O debate sobre esse projeto, junto ao das reformas trabalhista e da Previdência Social, promete se estender em sessões extraordinárias a partir do começo de dezembro, quando os parlamentares eleitos nas legislativas de outubro assumirem.

A aliança de governo Cambiemos (centro-direita) se consolidará, então, como primeira força em ambas as Câmaras, apesar de não ter maioria absoluta, por isso deverá contar com o apoio da oposição para levar adiante suas iniciativas.

Macri disse na semana passada que seu governo busca avançar "para um sistema tributário mais equitativo e eficiente".

"Queremos reduzir o déficit fiscal, mas também continuar reduzindo impostos. O custo fiscal da reforma é de 1,5% do Produto Interno Bruto (PIB)", explicou o ministro da Fazenda, Nicolás Dujovne.

A iniciativa reduz o imposto sobre lucros corporativos (de 35% a 25% em cinco anos) e prevê retornos em troca de investimentos.

Também fixa um mínimo não tributável para contribuições patronais e serão taxados pela primeira vez os dividendos por depósitos bancários e bônus soberanos.

As reformas serão graduais, em um prazo de cinco anos.

Dujovne indicou que o 1,5% das receitas de que o fisco vai abrir mão será compensado com um aumento de 0,6% do PIB e medidas contra a evasão fiscal.

Algumas consultorias estimam um déficit orçamentário do Estado acima de 5% do PIB.

O projeto chega ao Parlamento com correções em relação ao documento o original.

Estava previso um tributo de 10% sobre os vinhos e espumantes, mas foi eliminado após a reação das províncias vitivinícolas.

Também se taxaria com 17% a cerveja, mas a tarifa foi reduzida a 8%.

Até agora, está mantida a proposta de elevar de entre 4% a 8% para 17% o imposto sobre refrigerantes.

A Coca-Cola ameaçou frear um investimento de 1 bilhão de dólares anunciado em 2016 e deixar de comprar frutas e sucos argentinos caso o imposto suba.

Nesta semana, começam os debates sobre o projeto em diversas comissões, e o governo espera sua aprovação antes do fim do ano.

A reforma tributária chegou ao Congresso enquanto o governo busca alcançar um acordo fiscal com governantes regionais, aos quais pede que reduzam a renda bruta, que, em alguns distritos, representam 70% das receitas fiscais.

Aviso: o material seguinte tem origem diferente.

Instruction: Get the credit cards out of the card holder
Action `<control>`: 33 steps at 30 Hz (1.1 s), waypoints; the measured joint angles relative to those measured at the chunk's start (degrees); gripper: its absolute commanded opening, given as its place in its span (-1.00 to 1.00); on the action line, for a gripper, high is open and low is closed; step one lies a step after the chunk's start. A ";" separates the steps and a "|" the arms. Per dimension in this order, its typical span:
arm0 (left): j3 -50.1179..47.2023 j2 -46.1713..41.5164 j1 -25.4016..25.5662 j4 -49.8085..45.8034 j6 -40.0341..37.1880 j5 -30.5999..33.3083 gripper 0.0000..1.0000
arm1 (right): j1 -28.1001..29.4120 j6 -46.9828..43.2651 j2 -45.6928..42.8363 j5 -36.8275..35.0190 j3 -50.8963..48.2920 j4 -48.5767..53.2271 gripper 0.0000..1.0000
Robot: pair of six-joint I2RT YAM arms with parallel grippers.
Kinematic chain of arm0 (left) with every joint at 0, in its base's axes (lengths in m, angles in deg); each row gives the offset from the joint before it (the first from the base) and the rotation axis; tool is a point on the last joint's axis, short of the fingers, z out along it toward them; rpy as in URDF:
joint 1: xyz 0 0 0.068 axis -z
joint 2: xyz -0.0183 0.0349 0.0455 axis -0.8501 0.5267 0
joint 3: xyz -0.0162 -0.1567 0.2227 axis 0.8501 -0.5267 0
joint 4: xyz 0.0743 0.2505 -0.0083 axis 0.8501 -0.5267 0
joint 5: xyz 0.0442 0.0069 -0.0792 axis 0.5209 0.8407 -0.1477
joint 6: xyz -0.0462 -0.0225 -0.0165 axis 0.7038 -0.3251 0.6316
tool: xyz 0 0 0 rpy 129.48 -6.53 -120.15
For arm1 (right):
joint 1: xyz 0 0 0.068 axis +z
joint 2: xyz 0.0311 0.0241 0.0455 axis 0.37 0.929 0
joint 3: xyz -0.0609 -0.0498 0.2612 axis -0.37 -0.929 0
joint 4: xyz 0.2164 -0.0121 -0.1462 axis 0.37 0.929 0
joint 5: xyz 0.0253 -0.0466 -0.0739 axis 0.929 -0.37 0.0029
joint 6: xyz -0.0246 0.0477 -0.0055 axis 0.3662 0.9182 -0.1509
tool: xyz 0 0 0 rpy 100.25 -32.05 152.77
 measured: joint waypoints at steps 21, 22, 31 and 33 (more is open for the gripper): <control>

O governo se reuniu na semana passada com governadores e espera nesta quinta-feira assinar o pacto fiscal.

O acordo pretende encerrar uma demanda por cerca de 400 bilhões de pesos (cerca de 22 bilhões de dólares) que o Estado nacional reclama à província de Buenos Aires, o maior distrito do país, onde vive cerca de 40% da população.